_What you need to do_: Scan the records for lines with the word "pillow", and copy every such line.

_Items listed in a dataset_:

■ ■ ■ ■

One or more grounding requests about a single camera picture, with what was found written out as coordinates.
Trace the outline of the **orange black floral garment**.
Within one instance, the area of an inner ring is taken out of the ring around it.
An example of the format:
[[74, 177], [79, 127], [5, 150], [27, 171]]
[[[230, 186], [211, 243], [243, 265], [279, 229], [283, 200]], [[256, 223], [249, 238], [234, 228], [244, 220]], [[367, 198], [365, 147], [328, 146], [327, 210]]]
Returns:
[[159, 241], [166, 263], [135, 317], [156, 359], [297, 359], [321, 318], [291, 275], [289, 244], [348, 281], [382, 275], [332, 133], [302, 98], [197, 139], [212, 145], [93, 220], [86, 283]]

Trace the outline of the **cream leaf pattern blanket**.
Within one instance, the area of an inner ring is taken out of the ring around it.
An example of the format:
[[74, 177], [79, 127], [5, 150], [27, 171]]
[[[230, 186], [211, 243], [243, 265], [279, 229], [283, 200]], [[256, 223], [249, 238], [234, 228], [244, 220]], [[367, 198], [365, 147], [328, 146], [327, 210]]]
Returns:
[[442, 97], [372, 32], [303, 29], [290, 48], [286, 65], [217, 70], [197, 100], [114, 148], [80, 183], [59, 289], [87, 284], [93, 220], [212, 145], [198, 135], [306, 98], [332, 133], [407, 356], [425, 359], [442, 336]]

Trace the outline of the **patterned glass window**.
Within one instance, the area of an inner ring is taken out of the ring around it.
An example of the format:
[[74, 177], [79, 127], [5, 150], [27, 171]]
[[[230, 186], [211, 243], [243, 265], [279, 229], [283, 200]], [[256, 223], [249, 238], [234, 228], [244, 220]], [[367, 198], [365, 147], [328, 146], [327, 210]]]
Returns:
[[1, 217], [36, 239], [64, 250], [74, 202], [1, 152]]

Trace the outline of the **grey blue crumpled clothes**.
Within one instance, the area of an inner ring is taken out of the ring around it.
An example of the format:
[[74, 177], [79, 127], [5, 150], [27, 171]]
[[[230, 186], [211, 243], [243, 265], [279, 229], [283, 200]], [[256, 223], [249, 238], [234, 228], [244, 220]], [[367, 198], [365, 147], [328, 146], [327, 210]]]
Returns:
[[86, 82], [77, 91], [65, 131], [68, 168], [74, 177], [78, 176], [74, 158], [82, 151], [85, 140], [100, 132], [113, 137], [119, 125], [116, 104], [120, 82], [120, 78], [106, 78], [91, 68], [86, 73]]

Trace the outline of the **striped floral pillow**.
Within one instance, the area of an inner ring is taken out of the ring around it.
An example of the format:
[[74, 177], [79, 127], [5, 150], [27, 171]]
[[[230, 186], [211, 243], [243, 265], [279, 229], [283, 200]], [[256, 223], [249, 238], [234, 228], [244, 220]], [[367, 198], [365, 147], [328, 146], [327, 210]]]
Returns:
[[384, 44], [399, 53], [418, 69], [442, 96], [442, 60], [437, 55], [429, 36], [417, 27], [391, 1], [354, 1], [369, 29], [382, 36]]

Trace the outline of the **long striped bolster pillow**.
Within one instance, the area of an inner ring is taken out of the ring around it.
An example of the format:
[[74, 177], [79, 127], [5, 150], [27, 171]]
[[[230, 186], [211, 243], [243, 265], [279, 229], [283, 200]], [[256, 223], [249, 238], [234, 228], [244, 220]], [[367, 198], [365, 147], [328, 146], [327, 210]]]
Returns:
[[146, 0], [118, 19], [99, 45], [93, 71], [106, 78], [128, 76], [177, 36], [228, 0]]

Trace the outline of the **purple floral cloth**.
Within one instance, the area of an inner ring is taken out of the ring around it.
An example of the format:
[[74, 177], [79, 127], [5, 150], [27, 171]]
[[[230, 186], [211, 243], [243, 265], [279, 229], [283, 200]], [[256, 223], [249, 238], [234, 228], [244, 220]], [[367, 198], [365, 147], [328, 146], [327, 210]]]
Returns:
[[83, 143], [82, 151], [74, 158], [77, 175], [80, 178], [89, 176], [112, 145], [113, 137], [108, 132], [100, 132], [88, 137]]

■ ■ ■ ■

_The answer_:
Trace the outline of the **striped floral pillow**.
Trace the outline of the **long striped bolster pillow**.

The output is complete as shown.